=== YOUR OBJECTIVE ===
Using the material below, print the line that contains "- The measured", the line that contains "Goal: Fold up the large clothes", and every line in between, exactly and nothing else.

=== PROVIDED DATA ===
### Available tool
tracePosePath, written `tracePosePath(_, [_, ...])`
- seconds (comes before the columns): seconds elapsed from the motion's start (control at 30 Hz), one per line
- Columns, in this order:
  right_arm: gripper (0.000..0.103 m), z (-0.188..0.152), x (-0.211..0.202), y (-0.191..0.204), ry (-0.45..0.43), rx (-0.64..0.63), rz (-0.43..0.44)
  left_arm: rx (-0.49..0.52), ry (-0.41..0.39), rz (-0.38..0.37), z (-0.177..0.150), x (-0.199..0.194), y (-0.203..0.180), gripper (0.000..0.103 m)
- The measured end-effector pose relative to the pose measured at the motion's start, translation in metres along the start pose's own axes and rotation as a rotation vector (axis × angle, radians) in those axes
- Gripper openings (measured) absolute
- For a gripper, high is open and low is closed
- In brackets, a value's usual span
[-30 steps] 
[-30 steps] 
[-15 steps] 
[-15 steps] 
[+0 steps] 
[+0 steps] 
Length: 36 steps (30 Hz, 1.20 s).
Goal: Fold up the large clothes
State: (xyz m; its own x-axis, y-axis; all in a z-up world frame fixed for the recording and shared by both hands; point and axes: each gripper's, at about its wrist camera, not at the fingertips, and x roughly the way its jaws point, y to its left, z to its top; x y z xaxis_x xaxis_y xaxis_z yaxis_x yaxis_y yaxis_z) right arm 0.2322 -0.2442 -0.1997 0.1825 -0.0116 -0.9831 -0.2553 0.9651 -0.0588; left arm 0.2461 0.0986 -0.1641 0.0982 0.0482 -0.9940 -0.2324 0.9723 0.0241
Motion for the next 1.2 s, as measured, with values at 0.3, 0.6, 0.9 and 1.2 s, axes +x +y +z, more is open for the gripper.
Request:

=== SOLUTION TO THIS TASK ===
- The measured end-effector pose relative to the pose measured at the motion's start, translation in metres along the start pose's own axes and rotation as a rotation vector (axis × angle, radians) in those axes
- Gripper openings (measured) absolute
- For a gripper, high is open and low is closed
- In brackets, a value's usual span
[-30 steps] 
[-30 steps] 
[-15 steps] 
[-15 steps] 
[+0 steps] 
[+0 steps] 
Length: 36 steps (30 Hz, 1.20 s).
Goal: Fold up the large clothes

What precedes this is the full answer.